» **TASK GOAL**
Copy out every line of the data exactly; do not include the images.
##############################
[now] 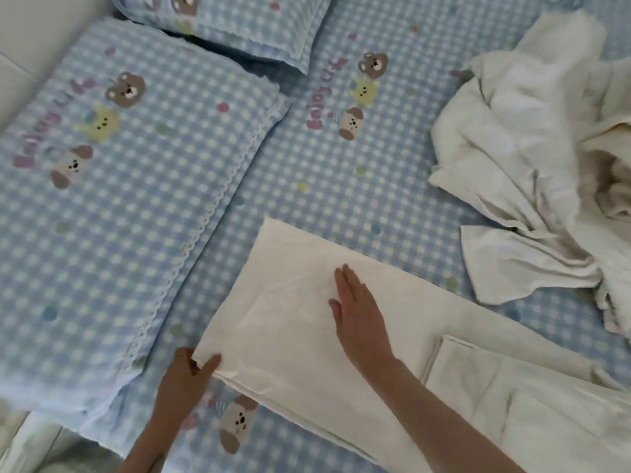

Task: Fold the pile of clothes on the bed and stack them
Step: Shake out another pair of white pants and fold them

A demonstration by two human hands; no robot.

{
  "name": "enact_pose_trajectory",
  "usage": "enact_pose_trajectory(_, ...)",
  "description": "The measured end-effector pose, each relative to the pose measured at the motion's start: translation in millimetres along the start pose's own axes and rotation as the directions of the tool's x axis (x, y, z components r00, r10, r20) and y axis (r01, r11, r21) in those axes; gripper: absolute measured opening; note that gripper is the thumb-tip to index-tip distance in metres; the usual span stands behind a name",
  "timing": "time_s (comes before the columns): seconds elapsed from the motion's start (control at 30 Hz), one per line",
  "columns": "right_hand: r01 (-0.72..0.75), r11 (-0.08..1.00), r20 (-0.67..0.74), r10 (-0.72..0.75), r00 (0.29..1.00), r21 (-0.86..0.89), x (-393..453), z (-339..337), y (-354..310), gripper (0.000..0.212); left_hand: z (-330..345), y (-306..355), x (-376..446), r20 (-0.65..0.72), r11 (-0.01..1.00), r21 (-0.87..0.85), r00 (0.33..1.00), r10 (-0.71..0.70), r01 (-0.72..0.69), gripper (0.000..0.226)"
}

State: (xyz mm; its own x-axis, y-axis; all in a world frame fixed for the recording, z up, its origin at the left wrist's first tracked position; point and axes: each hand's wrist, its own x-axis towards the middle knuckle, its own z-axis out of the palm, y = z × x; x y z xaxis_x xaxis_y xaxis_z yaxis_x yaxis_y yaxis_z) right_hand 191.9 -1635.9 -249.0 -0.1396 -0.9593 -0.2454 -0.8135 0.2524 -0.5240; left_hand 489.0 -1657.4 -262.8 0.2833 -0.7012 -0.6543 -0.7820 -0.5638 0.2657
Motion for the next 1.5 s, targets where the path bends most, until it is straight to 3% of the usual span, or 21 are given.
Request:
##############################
» **ANSWER SECTION**
[now] 

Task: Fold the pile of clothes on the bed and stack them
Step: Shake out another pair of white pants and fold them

A demonstration by two human hands; no robot.

{
  "name": "enact_pose_trajectory",
  "usage": "enact_pose_trajectory(_, ...)",
  "description": "The measured end-effector pose, each relative to the pose measured at the motion's start: translation in millimetres along the start pose's own axes and rotation as the directions of the tool's x axis (x, y, z components r00, r10, r20) and y axis (r01, r11, r21) in those axes; gripper: absolute measured opening; note that gripper is the thumb-tip to index-tip distance in metres; the usual span stands behind a name",
  "timing": "time_s (comes before the columns): seconds elapsed from the motion's start (control at 30 Hz), one per line",
  "columns": "right_hand: r01 (-0.72..0.75), r11 (-0.08..1.00), r20 (-0.67..0.74), r10 (-0.72..0.75), r00 (0.29..1.00), r21 (-0.86..0.89), x (-393..453), z (-339..337), y (-354..310), gripper (0.000..0.212); left_hand: z (-330..345), y (-306..355), x (-376..446), r20 (-0.65..0.72), r11 (-0.01..1.00), r21 (-0.87..0.85), r00 (0.33..1.00), r10 (-0.71..0.70), r01 (-0.72..0.69), gripper (0.000..0.226)"
}

State: (xyz mm; its own x-axis, y-axis; all in a world frame fixed for the recording, z up, its origin at the left wrist's first tracked position; point and axes: each hand's wrist, its own x-axis towards the middle knuckle, its own z-axis out of the palm, y = z × x; x y z xaxis_x xaxis_y xaxis_z yaxis_x yaxis_y yaxis_z) right_hand 191.9 -1635.9 -249.0 -0.1396 -0.9593 -0.2454 -0.8135 0.2524 -0.5240; left_hand 489.0 -1657.4 -262.8 0.2833 -0.7012 -0.6543 -0.7820 -0.5638 0.2657
Motion for the next 1.5 s, targets where the path bends most, until it is straight to 3% of the usual span, or 21 are given.
Request:

There is no more output for this exercise.